Exercise details —
From the entries below, retype only the lines from the one with "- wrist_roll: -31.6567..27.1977" through the one with "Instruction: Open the", exactly as written.

Input data —
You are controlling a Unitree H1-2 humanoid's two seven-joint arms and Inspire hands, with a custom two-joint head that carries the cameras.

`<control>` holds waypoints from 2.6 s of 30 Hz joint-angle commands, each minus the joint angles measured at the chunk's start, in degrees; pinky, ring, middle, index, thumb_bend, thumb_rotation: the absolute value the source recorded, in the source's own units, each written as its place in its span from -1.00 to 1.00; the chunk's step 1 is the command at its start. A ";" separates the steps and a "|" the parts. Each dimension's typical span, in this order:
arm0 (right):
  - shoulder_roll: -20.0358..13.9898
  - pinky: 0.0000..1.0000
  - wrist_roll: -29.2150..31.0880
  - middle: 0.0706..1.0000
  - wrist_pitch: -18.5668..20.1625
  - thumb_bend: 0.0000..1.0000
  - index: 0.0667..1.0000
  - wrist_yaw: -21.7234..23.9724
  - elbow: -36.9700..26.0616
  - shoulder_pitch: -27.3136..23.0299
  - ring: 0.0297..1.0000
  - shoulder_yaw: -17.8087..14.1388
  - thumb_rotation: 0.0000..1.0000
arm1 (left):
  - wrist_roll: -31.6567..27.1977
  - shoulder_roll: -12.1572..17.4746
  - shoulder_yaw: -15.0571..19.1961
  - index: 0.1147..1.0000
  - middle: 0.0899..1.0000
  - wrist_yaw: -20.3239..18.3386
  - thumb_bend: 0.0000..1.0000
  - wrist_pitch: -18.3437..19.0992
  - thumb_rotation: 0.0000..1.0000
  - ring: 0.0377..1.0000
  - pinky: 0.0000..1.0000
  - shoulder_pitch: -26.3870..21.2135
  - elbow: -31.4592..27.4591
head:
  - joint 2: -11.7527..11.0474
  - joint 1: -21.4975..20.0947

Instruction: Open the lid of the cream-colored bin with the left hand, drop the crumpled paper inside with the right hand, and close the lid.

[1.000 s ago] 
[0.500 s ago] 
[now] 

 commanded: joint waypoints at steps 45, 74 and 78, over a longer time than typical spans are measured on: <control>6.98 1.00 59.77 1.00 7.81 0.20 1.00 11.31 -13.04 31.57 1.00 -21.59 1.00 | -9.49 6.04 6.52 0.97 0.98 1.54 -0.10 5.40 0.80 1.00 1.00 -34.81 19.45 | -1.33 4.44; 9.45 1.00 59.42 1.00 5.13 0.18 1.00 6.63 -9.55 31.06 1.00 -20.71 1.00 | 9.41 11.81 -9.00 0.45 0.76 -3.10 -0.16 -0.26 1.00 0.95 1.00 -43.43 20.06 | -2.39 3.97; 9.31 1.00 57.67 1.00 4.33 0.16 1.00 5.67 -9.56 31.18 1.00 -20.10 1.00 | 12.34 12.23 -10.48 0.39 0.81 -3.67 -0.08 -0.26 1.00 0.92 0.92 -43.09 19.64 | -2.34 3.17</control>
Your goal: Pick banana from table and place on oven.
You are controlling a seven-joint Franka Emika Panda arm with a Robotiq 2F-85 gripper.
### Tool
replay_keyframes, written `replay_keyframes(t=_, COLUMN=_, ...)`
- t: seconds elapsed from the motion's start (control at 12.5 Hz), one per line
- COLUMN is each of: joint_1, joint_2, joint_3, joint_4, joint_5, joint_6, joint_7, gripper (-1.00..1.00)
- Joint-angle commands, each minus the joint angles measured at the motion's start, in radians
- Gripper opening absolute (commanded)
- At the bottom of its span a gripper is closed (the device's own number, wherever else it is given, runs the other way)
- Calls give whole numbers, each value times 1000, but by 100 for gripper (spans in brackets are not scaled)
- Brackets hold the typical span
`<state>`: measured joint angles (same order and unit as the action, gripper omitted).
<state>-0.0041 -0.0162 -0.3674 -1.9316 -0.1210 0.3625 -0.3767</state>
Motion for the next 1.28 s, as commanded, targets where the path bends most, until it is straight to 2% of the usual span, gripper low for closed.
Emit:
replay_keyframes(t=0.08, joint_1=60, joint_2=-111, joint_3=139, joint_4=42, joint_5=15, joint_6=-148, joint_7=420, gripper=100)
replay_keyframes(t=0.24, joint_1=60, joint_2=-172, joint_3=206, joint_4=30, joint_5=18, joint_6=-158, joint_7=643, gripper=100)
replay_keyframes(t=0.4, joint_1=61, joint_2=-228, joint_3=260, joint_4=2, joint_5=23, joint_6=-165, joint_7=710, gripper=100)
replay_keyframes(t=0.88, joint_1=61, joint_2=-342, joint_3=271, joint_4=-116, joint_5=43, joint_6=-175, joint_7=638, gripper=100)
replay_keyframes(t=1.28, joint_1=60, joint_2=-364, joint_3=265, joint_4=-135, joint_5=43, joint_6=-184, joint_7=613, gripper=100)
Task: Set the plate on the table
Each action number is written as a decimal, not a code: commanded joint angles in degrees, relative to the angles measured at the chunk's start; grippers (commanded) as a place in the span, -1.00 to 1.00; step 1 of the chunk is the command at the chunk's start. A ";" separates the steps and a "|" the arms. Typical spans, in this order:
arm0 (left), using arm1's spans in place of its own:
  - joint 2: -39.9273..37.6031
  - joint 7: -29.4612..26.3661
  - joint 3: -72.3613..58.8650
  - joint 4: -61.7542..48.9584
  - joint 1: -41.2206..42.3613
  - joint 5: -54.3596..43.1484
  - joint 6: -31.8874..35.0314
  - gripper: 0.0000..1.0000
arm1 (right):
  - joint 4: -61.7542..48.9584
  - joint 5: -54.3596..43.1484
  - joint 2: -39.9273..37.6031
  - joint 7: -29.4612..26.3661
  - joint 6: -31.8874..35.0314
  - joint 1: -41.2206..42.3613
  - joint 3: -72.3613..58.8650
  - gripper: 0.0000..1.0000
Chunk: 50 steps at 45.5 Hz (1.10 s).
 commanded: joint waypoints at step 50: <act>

Completed task —
  - wrist_roll: -31.6567..27.1977
  - shoulder_roll: -12.1572..17.4746
  - shoulder_yaw: -15.0571..19.1961
  - index: 0.1147..1.0000
  - middle: 0.0899..1.0000
  - wrist_yaw: -20.3239..18.3386
  - thumb_bend: 0.0000..1.0000
  - wrist_pitch: -18.3437..19.0992
  - thumb_rotation: 0.0000..1.0000
  - ring: 0.0377..1.0000
  - pinky: 0.0000..1.0000
  - shoulder_pitch: -26.3870..21.2135
  - elbow: -31.4592..27.4591
head:
  - joint 2: -11.7527..11.0474
  - joint 1: -21.4975..20.0947

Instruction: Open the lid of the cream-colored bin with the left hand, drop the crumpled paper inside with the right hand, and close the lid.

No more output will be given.